START The data

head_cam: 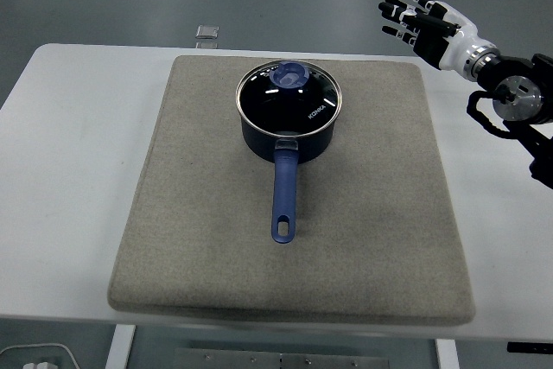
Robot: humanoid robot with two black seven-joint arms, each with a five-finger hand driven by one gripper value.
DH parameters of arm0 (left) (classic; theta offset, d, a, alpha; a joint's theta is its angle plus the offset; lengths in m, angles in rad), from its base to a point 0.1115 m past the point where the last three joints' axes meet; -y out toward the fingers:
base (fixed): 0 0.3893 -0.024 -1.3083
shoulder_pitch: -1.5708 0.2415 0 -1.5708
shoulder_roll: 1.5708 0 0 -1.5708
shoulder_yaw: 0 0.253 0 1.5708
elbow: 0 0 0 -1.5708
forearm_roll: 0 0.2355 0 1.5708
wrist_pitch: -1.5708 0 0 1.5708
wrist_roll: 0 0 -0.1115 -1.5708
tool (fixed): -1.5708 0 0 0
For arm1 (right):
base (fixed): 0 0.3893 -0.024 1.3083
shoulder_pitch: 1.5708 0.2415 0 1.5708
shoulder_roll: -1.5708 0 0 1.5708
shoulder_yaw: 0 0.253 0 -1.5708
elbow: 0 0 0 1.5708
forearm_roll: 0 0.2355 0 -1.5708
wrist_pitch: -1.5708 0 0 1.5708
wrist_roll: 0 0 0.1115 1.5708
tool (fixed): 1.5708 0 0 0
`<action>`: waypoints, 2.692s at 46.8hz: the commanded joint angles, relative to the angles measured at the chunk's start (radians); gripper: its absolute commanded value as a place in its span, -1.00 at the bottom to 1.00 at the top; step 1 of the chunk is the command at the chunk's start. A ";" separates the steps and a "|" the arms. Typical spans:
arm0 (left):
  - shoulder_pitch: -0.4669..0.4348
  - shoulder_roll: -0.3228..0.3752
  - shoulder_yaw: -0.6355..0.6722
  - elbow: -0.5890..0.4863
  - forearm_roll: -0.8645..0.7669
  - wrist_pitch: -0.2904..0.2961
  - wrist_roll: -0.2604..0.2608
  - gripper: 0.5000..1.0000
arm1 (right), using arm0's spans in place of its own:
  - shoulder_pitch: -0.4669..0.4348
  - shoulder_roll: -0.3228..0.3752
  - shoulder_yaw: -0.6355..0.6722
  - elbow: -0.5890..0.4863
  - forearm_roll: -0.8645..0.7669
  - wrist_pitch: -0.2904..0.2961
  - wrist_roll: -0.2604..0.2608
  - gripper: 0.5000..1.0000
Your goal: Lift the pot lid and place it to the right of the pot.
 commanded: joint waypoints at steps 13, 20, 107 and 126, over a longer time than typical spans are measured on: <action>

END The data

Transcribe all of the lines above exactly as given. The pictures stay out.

head_cam: 
Robot: humanoid robot with two black seven-joint arms, each with a five-finger hand driven by one gripper value.
DH parameters of arm0 (left) (classic; theta offset, d, a, alpha; a joint's theta is its angle plus the offset; lengths in m, angles in rad), from its base to a point 0.1115 m past the point where the last three joints' axes meet; -y out toward the fingers:
base (fixed): 0 0.3893 -0.024 -1.3083
shoulder_pitch: -1.5708 0.2415 0 -1.5708
shoulder_roll: 1.5708 0 0 -1.5708
shoulder_yaw: 0 0.253 0 1.5708
elbow: 0 0 0 -1.5708
forearm_roll: 0 0.2355 0 1.5708
wrist_pitch: -1.5708 0 0 1.5708
wrist_roll: 0 0 -0.1115 -1.5708
tool (fixed): -1.5708 0 0 0
For arm1 (right):
base (fixed): 0 0.3893 -0.024 1.3083
shoulder_pitch: 1.5708 0.2415 0 1.5708
shoulder_roll: -1.5708 0 0 1.5708
shoulder_yaw: 0 0.253 0 -1.5708
elbow: 0 0 0 1.5708
forearm_roll: 0 0.2355 0 -1.5708
wrist_pitch: -1.5708 0 0 1.5708
wrist_roll: 0 0 0.1115 1.5708
tool (fixed): 1.5708 0 0 0
`<action>`: waypoints, 2.692s at 46.8hz: the commanded joint angles, relative to the angles measured at the chunk's start (radians); gripper: its absolute commanded value as a place in its span, -1.00 at the bottom to 1.00 at the top; step 1 of the chunk is the command at the chunk's start. A ";" separates the steps and a "|" the arms. Typical spans:
arm0 (left):
  - shoulder_pitch: -0.4669..0.4348
  - shoulder_roll: -0.3228..0.3752
  - shoulder_yaw: -0.6355..0.6722
  - elbow: -0.5890..0.4863
  - forearm_roll: -0.8645..0.7669
  - wrist_pitch: -0.2904..0.2961
  - wrist_roll: -0.2604..0.2608
  - gripper: 0.5000..1.0000
arm1 (right), using arm0's spans in place of its own:
  - shoulder_pitch: -0.4669..0.4348
  - shoulder_roll: -0.3228..0.3752
  - shoulder_yaw: -0.6355..0.6722
  - elbow: -0.5890..0.4863
  - forearm_roll: -0.8645..0.7669
  - wrist_pitch: -0.2904..0.2961
  - wrist_roll: -0.2604..0.2608
  - gripper: 0.5000..1.0000
Your goal: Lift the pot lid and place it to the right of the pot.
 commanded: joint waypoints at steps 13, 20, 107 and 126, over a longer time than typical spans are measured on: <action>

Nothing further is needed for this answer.